Print, from the listing below, the lines starting at the line containing "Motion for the" and ending at the line containing "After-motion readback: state", exactly as they stand, and print nothing else.

+--

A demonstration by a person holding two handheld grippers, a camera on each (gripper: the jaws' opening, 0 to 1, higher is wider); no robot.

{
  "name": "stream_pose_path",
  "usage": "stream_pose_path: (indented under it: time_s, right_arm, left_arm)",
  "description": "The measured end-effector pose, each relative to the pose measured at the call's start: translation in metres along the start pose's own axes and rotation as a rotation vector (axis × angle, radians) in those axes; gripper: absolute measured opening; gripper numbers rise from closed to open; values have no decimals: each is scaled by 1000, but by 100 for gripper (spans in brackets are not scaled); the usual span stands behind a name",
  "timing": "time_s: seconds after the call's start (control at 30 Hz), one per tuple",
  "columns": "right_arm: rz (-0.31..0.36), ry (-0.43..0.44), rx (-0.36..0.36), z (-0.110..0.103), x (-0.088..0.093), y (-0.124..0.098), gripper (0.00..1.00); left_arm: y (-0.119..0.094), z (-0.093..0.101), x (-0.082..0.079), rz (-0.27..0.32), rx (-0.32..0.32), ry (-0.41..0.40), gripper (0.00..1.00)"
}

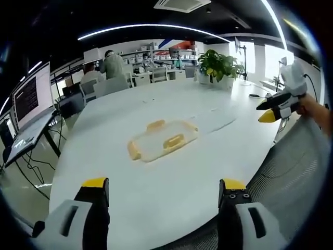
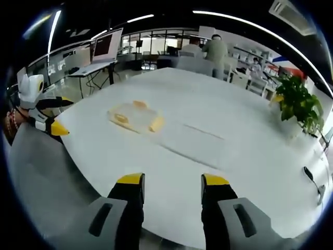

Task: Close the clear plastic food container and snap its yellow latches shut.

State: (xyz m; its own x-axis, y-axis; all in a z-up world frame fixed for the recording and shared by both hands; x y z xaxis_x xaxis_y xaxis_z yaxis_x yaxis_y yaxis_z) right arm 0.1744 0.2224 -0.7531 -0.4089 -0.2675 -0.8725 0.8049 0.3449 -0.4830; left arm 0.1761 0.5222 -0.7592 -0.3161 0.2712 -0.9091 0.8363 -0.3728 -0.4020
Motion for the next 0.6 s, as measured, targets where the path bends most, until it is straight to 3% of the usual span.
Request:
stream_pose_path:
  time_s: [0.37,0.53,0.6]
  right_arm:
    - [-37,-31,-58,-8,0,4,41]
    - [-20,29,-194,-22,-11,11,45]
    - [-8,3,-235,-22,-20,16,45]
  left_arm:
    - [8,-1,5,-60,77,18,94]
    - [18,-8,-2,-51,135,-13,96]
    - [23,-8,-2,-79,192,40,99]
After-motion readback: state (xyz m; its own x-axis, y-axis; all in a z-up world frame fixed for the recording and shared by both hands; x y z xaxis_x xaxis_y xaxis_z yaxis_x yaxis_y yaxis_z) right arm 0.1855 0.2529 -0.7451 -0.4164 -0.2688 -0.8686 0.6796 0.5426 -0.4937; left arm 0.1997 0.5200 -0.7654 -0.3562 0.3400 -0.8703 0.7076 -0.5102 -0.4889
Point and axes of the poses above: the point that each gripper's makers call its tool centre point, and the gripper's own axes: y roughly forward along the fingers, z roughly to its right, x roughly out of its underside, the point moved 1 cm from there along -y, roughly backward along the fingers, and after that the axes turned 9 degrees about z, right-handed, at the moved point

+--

*OUTPUT FOR THIS EXERCISE*
Motion for the next 0.6 s, as measured, targets where the path bends most, until it is straight to 3% of the usual span.
Request:
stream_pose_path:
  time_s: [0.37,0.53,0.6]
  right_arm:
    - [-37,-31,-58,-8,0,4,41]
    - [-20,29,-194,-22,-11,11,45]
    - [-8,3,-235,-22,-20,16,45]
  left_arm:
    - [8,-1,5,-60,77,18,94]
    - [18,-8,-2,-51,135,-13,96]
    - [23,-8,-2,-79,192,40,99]
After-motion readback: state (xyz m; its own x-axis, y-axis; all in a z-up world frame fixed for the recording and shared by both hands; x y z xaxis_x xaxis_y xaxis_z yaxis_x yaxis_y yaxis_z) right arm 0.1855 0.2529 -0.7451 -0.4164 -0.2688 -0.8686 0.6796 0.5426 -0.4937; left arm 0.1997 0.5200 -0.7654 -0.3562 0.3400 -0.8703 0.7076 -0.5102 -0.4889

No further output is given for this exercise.